*THE TASK*. Go through the entries below and say how many lines hold the word "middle". Nothing else is needed.
----
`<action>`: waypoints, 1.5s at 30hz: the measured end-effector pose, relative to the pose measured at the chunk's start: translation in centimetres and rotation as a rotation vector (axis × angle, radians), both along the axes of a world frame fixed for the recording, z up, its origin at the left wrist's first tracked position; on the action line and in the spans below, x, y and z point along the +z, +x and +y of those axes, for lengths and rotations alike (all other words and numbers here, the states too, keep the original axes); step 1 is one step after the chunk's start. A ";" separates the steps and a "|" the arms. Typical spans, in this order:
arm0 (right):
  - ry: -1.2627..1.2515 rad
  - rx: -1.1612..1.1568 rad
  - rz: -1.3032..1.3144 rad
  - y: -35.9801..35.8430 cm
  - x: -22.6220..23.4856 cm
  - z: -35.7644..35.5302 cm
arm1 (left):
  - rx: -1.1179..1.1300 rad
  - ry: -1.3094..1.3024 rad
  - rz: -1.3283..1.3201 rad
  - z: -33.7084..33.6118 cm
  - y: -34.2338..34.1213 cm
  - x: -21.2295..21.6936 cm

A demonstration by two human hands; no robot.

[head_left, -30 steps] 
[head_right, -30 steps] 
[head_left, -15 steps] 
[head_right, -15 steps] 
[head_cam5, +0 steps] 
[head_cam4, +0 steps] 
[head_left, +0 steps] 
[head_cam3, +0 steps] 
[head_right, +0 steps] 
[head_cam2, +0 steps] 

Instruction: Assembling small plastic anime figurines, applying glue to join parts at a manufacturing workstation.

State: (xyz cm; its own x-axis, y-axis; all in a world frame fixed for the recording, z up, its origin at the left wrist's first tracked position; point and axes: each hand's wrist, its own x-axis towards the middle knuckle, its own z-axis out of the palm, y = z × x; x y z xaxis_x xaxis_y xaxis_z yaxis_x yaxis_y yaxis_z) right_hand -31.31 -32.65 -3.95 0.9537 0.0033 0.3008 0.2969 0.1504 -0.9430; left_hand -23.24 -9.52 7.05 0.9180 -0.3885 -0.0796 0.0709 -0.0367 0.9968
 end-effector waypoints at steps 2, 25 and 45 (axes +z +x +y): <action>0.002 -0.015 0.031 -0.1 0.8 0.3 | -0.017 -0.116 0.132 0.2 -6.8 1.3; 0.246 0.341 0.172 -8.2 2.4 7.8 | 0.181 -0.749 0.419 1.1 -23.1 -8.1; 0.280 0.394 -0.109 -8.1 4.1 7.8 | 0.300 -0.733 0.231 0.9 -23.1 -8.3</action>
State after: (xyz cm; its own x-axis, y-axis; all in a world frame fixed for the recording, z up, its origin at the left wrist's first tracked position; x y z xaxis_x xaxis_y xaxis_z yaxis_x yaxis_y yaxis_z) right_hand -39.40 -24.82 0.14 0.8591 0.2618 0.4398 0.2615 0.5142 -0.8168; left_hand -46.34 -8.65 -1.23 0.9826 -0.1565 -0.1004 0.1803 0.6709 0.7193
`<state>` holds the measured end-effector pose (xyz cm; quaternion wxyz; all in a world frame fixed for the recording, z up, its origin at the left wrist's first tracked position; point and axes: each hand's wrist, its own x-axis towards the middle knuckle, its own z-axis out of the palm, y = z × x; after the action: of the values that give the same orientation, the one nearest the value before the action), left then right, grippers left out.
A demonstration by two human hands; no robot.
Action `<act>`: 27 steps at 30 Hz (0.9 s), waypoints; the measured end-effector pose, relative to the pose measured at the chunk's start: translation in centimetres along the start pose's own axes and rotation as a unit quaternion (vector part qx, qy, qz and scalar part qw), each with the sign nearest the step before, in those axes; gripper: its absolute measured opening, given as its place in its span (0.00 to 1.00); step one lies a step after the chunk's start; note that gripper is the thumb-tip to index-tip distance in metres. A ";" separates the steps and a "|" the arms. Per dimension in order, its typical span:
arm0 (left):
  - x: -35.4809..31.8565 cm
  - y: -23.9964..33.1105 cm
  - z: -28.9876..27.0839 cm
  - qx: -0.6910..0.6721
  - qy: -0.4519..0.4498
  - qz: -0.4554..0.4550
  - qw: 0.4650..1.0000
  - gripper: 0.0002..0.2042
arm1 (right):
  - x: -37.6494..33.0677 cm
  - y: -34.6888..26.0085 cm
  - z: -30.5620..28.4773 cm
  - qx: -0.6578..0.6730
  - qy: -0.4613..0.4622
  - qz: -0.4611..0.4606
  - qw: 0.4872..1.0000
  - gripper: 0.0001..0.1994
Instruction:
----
*SOLVED EXERCISE*. 2